La castagna è il frutto del castagno e non va confusa con i semi dell’ippocastano, denominati castagne matte, queste infatti, non sono commestibili; si differenziano dai marroni, tipici anch’essi di questo periodo dell’anno, per la forma più tonda e piccina, la buccia più spessa e il colore leggermente più chiaro.
Di questo gustosissimo alimento, tuttavia, oltre forma e colore, rilevanti sono soprattutto le caratteristiche nutrizionali. Le castagne, infatti, sono ricche di carboidrati complessi (amido), fibre, proteine e sali minerali; rappresentano una fonte importante di vitamine del gruppo B e non presentano colesterolo. Sono, pertanto, le perfette alleate della salute. Vediamo insieme più da vicino le caratteristiche che le rendono così speciali.
Poiché composte principalmente da carboidrati sono una fonte inesauribile di energia, quindi è necessario limitare il loro consumo a un massimo di tre volte a settimana. Ottime, dunque, per combattere stress e stanchezza, specialmente durante i periodi invernali, possono essere considerate una sorta di ricostituente naturale.
Tipicamente autunnali, sono, inoltre, ricche di ferro e risultano utili per contrastare l’anemia. Contengono, poi, acido folico, sostanza che aiuta le donne in gravidanza. Via libera, dunque, anche per le future mamme.
Vi sembra abbastanza? Vi sbagliate. Le castagne, aiutano l’intestino, apportando una buona dose di fibre all’organismo regolando la funzione intestinale, da preferire cotte però, crude potrebbero sortire un effetto irritante.
Sono molto ricche di fosforo e per questo garantiscono effetti benefici sull’attenzione e la memoria e non contenendo colesterolo risultano essere adatte a una dieta per l’ipercolesterolemia; inoltre, non contengono glutine, quindi fanno bene anche a chi soffre di celiachia. .
Sono proprio adatte a tutti dunque? Quasi.
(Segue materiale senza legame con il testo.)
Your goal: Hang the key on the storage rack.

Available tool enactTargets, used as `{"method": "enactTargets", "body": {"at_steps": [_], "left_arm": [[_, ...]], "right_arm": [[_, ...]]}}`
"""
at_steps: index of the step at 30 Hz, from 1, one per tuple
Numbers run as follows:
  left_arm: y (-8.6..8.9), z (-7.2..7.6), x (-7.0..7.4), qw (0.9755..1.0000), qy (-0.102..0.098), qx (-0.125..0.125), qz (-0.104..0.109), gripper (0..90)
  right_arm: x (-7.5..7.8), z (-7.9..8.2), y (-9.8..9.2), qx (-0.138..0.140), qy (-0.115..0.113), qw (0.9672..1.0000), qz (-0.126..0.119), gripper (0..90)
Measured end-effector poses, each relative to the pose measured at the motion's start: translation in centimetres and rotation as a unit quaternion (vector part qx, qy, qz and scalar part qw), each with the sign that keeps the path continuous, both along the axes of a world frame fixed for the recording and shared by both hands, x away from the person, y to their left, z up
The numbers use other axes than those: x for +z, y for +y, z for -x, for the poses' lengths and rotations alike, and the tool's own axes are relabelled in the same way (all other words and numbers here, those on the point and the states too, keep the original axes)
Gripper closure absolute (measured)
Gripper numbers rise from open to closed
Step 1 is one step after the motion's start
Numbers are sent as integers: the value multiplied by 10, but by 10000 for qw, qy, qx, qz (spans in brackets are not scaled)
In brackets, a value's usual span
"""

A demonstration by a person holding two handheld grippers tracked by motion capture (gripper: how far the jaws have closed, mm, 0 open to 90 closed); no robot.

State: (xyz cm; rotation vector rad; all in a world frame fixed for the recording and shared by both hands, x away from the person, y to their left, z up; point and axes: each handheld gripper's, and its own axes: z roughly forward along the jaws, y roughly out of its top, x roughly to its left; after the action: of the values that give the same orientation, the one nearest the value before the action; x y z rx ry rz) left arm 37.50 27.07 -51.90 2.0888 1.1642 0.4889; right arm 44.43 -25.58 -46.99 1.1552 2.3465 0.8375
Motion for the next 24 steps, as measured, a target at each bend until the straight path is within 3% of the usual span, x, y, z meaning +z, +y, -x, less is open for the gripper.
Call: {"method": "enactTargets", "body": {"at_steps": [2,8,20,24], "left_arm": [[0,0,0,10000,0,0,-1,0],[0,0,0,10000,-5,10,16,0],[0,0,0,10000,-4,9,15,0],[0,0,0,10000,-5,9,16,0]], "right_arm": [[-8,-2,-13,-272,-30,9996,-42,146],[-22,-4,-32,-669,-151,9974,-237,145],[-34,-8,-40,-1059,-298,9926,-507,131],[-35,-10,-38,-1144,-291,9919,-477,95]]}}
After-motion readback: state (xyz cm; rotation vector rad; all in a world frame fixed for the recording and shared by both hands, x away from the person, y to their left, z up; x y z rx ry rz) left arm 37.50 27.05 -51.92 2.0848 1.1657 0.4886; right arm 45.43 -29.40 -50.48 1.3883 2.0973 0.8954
Bisogna dire, che oltre gli effetti benefici che abbiamo elencato, sicuramente non sono proprio adatte a tutto il pubblico mangereccio, si , perché proprio ricche di carboidrati che, altro non sono che zuccheri, non sono per niente adatte a chi soffre di diabete, colite e per chi ha problemi di peso in eccesso.
Se si sceglie di consumare le caldarroste allora è bene tener presente che è necessario cuocerle ma non fatevene un problema, perché sono davvero tanti i modi per cucinarle. La cottura più veloce e più utilizzata è sicuramente quella al forno. E’ importante incidere la buccia delle castagne con un taglietto di circa 2cm per facilitarne la cottura, le potete adagiare in una terrina da forno , aggiungere un pizzico di sale e una spruzzata di vino e il risultato è garantito.
Si può decidere anche di farle bollite, in questo caso, però è bene sottolineare che non conserveranno la maggior parte delle proprietà nutrizionali ma di conseguenza saranno meno caloriche e altrettanto buone.
Se siete veramente degli amanti della castagna, allora vi consigliamo un metodo per poterle utilizzare anche fuori stagione. E’ bene lasciarle immerse in acqua per circa una settimana, cambiandola ogni giorno ed eliminando i frutti che arrivano in superficie. Dopo sette giorni è possibile farle asciugare all’aria aperta e conservarle anche per diversi mesi per consumarle quando più vi piace.